Hi Chris,
As Tatsuya says, but I would expect you have to "kill" them as they are
in a state where a daemon stop may not work as they will not be
perceptible to that event yet.
I saw the same as Tatsuya and assumed you have an issue with your quorum
setting on the slaves. I have not followed the whole discussion in all
the details so let me ask you how you configured it?
I have personally done a symlink of my standalone zoo.cfg from the
zookeeper/conf to the hbase/conf directory. You could also have set the
quorum servers in the hbase-site.xml as per the "Getting started" guide.
If you have done one of those ways already then make sure all ZK servers
are up and can be reached from the region servers.
Lars
Tatsuya Kawano schrieb:
Hi Chris, and thanks Lars for help.
OK. So "jstack 22200" shows your region server is trying to finish
starting up, but stuck in a middle when try to get IP address of the
master from ZooKeeper.
===========================================================
"main" prio=10 tid=0x0805a800 nid=0x56d2 waiting on condition [0xb72f2000]
java.lang.Thread.State: TIMED_WAITING (sleeping)
at java.lang.Thread.sleep(Native Method)
at org.apache.hadoop.hbase.util.Sleeper.sleep(Sleeper.java:74)
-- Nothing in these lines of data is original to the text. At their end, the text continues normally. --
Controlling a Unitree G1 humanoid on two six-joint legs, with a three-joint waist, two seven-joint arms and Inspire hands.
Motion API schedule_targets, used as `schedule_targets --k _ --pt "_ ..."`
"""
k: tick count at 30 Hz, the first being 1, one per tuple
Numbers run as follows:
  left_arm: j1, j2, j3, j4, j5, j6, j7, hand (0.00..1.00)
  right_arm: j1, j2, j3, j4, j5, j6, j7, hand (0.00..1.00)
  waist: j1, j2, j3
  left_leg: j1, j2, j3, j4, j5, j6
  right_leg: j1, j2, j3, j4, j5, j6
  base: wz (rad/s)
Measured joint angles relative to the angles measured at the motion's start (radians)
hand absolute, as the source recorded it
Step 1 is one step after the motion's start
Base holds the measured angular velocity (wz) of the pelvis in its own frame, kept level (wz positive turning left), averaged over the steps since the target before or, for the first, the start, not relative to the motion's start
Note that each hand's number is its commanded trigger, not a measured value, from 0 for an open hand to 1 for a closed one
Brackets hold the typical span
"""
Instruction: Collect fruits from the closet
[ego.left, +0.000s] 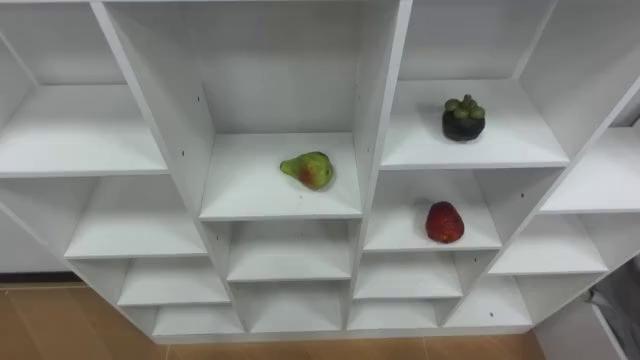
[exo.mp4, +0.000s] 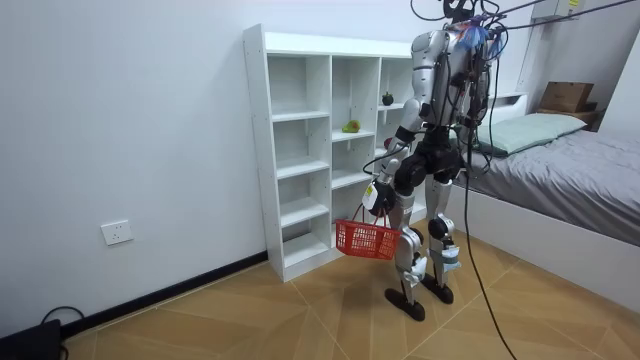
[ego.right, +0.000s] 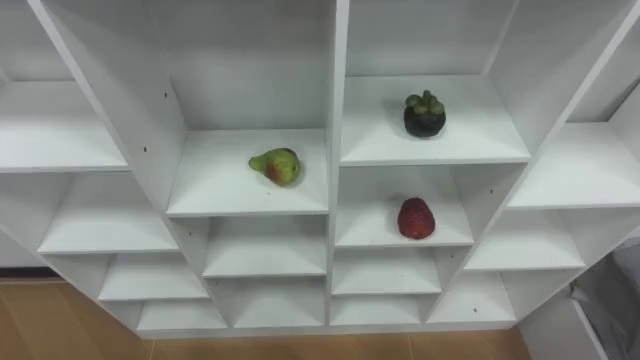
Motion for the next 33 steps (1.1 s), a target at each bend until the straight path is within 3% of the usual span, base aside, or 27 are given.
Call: schedule_targets --k 14,18,25,33 --pt "-0.005 0.002 0.000 -0.001 -0.009 -0.013 0.001 1.00 -0.013 -0.004 0.000 -0.001 -0.038 -0.001 -0.017 0.00 0.000 0.001 0.0002 -0.001 -0.001 0.000 0.000 -0.001 -0.001 -0.005 0.000 0.002 -0.004 0.000 0.000 0.00" --pt "-0.007 0.002 0.002 -0.001 -0.009 -0.039 0.003 1.00 -0.014 -0.004 -0.002 -0.002 -0.057 -0.005 -0.024 0.00 0.000 0.001 0.0000 -0.001 -0.001 0.000 0.001 -0.001 -0.001 -0.005 0.000 0.002 -0.004 0.000 0.000 0.00" --pt "-0.013 0.002 0.002 -0.001 -0.010 -0.075 0.006 1.00 -0.015 -0.004 -0.003 -0.001 -0.129 -0.043 -0.054 0.00 0.001 0.000 -0.0004 0.000 0.000 0.006 0.006 -0.001 -0.001 -0.005 0.000 0.002 -0.003 0.000 0.000 0.00" --pt "-0.012 0.002 0.001 -0.002 -0.016 -0.096 0.031 1.00 -0.013 0.000 -0.002 -0.051 -0.218 -0.059 -0.101 0.00 -0.003 0.000 -0.0022 -0.001 0.002 0.011 0.005 -0.001 -0.001 -0.005 0.001 0.005 -0.001 0.000 0.000 0.00"
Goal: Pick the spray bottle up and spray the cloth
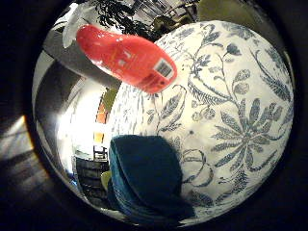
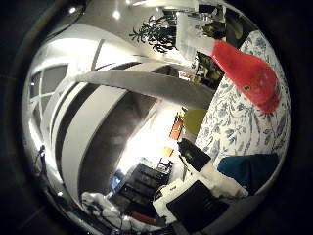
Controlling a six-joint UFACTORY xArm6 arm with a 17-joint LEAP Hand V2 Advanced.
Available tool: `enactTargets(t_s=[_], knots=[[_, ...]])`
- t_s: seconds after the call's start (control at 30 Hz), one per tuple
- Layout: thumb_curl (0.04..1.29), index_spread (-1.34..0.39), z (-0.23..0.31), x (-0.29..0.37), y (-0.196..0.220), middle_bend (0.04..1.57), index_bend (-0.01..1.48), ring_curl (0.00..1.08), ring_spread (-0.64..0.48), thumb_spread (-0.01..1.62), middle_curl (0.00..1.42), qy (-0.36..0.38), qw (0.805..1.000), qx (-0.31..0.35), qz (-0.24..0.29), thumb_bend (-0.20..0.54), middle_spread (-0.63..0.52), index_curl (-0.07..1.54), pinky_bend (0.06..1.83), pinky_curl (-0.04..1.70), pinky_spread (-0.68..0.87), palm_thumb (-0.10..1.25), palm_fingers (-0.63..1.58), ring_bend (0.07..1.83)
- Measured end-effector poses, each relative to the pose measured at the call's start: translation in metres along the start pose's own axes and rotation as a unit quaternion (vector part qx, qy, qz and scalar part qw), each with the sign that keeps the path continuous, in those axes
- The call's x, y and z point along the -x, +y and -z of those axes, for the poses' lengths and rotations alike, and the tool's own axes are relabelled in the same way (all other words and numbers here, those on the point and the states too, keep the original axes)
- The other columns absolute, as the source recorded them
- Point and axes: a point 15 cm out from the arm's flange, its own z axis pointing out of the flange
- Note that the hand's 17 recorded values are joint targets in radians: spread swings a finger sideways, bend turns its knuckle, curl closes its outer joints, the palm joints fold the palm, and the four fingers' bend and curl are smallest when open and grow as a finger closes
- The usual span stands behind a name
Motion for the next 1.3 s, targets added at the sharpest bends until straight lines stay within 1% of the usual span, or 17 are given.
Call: enactTargets(t_s=[0.1,0.23,0.4,0.67,0.93,1.3], knots=[[0.4,-0.11,0.009,-0.003,-0.005,0.25,0.15,0.26,0.24,0.99,0.33,0.002,1.0,-0.015,-0.012,-0.026,0.23,0.28,0.33,0.35,0.38,0.75,-0.01,0.37],[0.39,-0.1,0.016,-0.012,0.014,0.24,0.15,0.26,0.24,0.99,0.33,0.003,0.999,-0.029,-0.043,-0.026,0.23,0.27,0.32,0.34,0.38,0.74,0.0,0.36],[0.38,-0.09,0.025,-0.02,0.018,0.24,0.15,0.27,0.24,0.99,0.33,0.007,0.998,-0.04,-0.057,-0.025,0.23,0.27,0.32,0.34,0.38,0.74,0.01,0.36],[0.37,-0.08,0.018,-0.023,0.014,0.24,0.15,0.28,0.24,0.99,0.34,-0.009,0.993,-0.072,-0.09,-0.027,0.23,0.26,0.32,0.33,0.38,0.72,0.01,0.36],[0.36,-0.08,-0.009,-0.023,0.01,0.24,0.15,0.28,0.24,0.99,0.34,-0.032,0.99,-0.075,-0.119,-0.026,0.23,0.26,0.32,0.33,0.36,0.71,0.02,0.36],[0.35,-0.07,-0.029,-0.028,-0.01,0.24,0.15,0.29,0.24,1.0,0.34,-0.025,0.99,-0.069,-0.117,-0.025,0.23,0.26,0.32,0.32,0.36,0.69,0.02,0.36]])
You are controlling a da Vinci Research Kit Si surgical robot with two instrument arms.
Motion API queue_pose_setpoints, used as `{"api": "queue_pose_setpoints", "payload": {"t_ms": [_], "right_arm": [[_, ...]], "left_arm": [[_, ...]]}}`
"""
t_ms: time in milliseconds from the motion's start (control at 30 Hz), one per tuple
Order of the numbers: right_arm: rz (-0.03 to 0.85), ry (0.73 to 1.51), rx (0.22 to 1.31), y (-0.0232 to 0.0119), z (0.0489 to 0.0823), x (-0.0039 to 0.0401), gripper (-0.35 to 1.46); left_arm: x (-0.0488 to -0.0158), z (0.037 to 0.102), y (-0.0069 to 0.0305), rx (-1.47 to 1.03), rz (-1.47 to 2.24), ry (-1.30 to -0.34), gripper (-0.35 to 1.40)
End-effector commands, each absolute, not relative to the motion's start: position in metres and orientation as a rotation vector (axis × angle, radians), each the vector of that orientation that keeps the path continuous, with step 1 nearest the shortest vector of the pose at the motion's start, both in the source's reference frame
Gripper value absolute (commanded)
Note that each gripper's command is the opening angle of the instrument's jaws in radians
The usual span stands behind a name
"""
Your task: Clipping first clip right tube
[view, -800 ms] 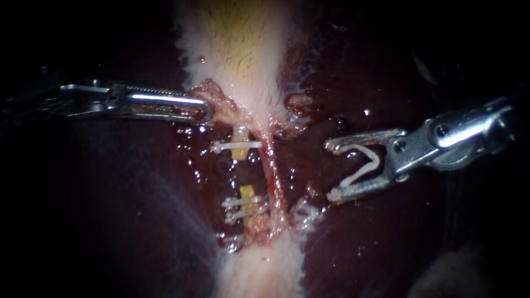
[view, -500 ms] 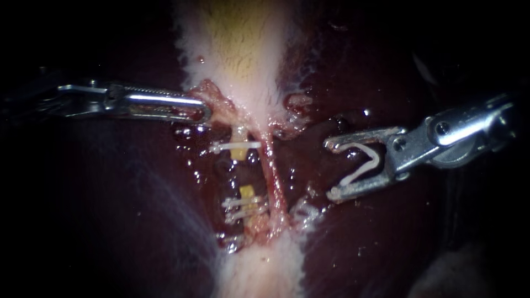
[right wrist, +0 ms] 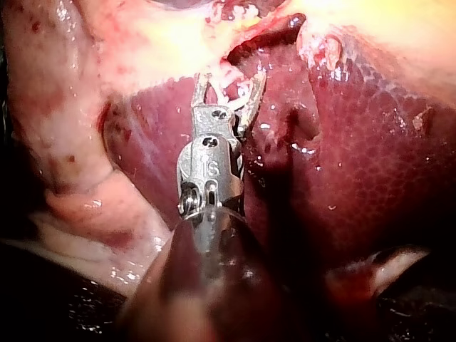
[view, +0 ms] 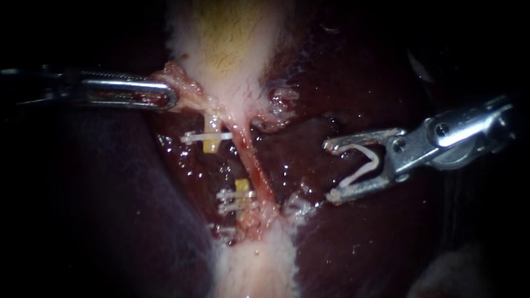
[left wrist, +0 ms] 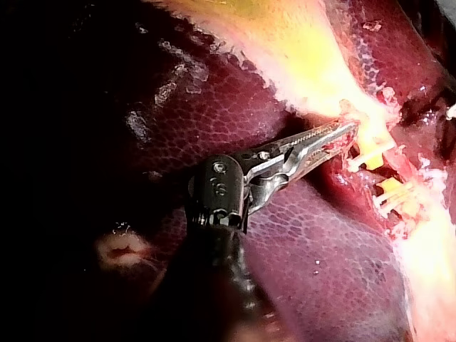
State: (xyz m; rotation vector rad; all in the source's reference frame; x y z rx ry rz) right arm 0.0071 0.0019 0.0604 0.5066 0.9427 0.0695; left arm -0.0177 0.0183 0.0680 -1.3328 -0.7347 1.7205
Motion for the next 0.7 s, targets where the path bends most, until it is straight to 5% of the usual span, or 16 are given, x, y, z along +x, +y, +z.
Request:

at org.apache.hadoop.hbase.util.Sleeper.sleep(Sleeper.java:51)
at
org.apache.hadoop.hbase.regionserver.HRegionServer.watchMasterAddress(HRegionServer.java:387)
at
org.apache.hadoop.hbase.regionserver.HRegionServer.reinitializeZooKeeper(HRegionServer.java:315)
at
org.apache.hadoop.hbase.regionserver.HRegionServer.reinitialize(HRegionServer.java:306)
at
org.apache.hadoop.hbase.regionserver.HRegionServer.<init>(HRegionServer.java:276)
===========================================================
I still need to see the regionserver logs to figure out why this is happening.
Also,
This is what I see when I run start-hbase.sh -- I can ssh into any of the
boxes with no password just fine, it just gives me a weird first time host
message...we get the same thing when we start up hadoop.
...
crunch2: regionserver running as process 6950. Stop it first.
chanel: regionserver running as process 22200. Stop it first.
crunch3: regionserver running as process 28962. Stop it first.
chris: regionserver running as process 28719. Stop it first.
This "Stop it first" message means your region servers didn't stop
when you ran stop-hbase.sh. The master couldn't locate those region
servers so it couldn't tell them to shutdown. This is why you've got
those orphan region servers. So until we finish setting your HBase
cluster up, you'll have to stop those region servers by hand.
To do this, ssh to M2 -- M5, and type the following command:
${HBASE_HOME}/bin/hbase-daemon.sh stop regionserver
Then jps again to make sure HRegionServer doesn't exist. If the above
command doesn't work, you can use Unix "kill" command. Then ssh to M1,
run stop-hbase.sh to stop the master and ZooKeepers.
It's still a mystery you don't have regionserver logs while you have
zookeeper logs. Maybe those orphan region servers was the reason? I
don't know, but you can give it another try after stopping them. So,
try to stop whole HBase / ZooKeeper process by above way, then run
start-hbase.sh once again. If you can get the regionserver log to us,
that would be great.
Thanks,